Work to be completed: Scan the data below and pick out the lines containing the word "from".
********
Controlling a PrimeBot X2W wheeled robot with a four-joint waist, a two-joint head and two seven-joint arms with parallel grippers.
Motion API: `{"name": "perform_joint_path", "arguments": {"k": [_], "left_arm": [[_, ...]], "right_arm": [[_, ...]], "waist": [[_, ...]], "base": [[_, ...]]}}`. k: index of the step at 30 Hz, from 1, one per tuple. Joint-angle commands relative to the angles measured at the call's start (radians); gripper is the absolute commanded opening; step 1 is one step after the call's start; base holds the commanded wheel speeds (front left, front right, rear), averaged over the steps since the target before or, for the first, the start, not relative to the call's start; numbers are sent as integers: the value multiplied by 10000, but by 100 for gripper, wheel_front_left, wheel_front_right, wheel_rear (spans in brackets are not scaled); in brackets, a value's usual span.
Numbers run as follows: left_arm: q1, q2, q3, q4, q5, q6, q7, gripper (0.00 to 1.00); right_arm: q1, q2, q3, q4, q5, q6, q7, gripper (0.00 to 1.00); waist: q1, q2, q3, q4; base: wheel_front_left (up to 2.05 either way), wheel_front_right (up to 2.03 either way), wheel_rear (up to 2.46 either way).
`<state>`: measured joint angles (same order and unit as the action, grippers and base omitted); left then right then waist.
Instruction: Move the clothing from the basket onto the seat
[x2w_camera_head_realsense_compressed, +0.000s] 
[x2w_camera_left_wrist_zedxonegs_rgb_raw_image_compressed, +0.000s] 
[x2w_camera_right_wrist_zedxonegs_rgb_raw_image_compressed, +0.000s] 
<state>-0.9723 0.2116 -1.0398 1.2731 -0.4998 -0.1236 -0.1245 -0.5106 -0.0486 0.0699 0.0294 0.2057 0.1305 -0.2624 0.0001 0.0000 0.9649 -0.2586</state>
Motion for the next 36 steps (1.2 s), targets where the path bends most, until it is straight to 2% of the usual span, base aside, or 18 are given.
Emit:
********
Written reply:
Motion API: `{"name": "perform_joint_path", "arguments": {"k": [_], "left_arm": [[_, ...]], "right_arm": [[_, ...]], "waist": [[_, ...]], "base": [[_, ...]]}}`. k: index of the step at 30 Hz, from 1, one per tuple. Joint-angle commands relative to the angles measured at the call's start (radians); gripper is the absolute commanded opening; step 1 is one step after the call's start; base holds the commanded wheel speeds (front left, front right, rear), averaged over the steps since the target before or, for the first, the start, not relative to the call's start; numbers are sent as integers: the value multiplied by 10000, but by 100 for gripper, wheel_front_left, wheel_front_right, wheel_rear (spans in brackets are not scaled); in brackets, a value's usual span.
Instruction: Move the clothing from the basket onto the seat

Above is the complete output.